In the listing below, print exactly the lines from the first through the one that contains "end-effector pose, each".

Data
☆ ☆ ☆ ☆

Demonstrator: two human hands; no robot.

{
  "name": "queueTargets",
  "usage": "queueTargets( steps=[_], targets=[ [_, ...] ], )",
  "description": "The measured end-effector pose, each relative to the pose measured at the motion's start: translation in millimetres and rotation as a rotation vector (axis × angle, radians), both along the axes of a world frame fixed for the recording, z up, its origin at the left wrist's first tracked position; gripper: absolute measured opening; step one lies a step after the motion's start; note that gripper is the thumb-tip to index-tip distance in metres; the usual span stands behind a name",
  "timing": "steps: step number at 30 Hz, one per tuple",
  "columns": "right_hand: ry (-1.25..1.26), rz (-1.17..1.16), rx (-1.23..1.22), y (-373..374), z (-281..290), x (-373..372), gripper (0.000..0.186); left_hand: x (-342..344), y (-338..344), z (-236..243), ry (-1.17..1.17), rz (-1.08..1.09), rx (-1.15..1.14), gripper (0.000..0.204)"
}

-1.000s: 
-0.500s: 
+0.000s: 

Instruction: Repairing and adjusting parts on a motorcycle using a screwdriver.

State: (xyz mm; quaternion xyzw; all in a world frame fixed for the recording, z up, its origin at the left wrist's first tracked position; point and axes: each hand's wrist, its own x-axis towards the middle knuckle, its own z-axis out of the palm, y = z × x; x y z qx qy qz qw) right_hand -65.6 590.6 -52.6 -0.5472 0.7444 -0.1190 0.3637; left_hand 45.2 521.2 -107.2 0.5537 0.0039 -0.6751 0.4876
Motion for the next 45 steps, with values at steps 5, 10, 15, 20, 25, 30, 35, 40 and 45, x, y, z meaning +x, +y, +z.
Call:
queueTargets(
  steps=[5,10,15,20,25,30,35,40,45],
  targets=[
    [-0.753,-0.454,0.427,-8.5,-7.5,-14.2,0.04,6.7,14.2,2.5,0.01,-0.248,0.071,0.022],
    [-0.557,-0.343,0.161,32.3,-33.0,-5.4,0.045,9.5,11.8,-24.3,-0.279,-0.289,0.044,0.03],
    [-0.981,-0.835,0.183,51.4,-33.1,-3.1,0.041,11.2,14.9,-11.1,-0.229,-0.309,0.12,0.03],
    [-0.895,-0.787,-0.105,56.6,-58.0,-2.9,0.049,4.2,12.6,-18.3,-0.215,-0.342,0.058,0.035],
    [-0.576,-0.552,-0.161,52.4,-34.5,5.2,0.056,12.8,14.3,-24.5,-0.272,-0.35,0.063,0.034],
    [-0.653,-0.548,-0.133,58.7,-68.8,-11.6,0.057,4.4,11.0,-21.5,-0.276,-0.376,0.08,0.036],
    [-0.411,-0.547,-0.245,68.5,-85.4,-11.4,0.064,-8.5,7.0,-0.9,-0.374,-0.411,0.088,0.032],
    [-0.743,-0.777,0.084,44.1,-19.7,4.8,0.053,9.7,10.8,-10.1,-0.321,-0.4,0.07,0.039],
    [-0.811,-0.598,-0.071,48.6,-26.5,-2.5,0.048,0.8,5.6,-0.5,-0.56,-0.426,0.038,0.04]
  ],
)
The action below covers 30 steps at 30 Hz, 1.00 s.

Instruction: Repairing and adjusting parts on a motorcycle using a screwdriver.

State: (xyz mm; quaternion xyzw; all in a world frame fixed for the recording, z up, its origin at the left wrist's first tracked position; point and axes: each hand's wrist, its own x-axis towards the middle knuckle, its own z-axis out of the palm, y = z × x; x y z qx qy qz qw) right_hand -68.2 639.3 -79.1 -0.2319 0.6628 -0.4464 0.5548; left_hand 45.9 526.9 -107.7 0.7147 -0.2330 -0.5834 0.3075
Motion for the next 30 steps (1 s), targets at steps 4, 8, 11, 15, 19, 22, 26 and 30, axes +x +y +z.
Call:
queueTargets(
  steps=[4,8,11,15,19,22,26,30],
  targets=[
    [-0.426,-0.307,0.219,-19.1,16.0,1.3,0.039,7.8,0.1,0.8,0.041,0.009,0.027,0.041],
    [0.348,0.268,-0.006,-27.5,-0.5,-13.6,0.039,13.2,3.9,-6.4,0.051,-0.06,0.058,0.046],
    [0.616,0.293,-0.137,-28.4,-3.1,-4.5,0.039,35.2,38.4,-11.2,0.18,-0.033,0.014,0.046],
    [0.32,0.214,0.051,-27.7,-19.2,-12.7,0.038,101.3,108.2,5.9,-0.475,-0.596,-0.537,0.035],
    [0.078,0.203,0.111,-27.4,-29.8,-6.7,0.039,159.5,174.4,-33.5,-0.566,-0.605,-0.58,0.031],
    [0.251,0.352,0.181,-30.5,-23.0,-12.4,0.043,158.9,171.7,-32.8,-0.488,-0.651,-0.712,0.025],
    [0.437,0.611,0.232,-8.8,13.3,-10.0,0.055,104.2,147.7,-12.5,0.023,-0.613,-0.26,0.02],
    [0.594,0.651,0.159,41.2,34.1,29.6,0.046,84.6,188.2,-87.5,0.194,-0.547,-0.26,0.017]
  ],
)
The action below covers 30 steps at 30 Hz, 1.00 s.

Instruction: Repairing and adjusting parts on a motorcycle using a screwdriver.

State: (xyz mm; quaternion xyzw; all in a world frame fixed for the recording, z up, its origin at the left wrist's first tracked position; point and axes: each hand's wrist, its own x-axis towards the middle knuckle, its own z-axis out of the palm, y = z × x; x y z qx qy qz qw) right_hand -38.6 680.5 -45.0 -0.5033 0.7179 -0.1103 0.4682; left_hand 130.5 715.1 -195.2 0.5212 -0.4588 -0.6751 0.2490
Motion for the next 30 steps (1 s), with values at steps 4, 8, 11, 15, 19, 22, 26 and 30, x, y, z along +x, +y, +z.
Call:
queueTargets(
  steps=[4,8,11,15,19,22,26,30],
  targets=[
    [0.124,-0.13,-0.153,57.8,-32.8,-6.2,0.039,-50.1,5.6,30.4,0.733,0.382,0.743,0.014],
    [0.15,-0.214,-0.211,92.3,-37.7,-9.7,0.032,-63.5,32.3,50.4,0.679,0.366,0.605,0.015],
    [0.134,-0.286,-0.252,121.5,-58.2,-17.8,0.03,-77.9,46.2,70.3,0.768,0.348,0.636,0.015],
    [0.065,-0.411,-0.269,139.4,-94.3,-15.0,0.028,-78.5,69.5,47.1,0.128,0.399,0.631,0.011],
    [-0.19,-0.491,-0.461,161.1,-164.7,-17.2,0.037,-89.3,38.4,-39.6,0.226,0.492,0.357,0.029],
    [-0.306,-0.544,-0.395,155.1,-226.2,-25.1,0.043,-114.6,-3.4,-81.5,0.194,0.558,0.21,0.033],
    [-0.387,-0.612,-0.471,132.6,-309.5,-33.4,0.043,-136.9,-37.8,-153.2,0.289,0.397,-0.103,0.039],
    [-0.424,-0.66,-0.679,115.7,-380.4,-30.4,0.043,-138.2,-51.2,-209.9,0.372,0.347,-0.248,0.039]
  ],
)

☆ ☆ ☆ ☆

Response to this exercise
Demonstrator: two human hands; no robot.

{
  "name": "queueTargets",
  "usage": "queueTargets( steps=[_], targets=[ [_, ...] ], )",
  "description": "The measured end-effector pose, each relative to the pose measured at the motion's start: translation in millimetres and rotation as a rotation vector (axis × angle, radians), both along the axes of a world frame fixed for the recording, z up, its origin at the left wrist's first tracked position; gripper: absolute measured opening; step one lies a step after the motion's start; note that gripper is the thumb-tip to index-tip distance in metres; the usual span stands behind a name",

The response to this exercise is complete.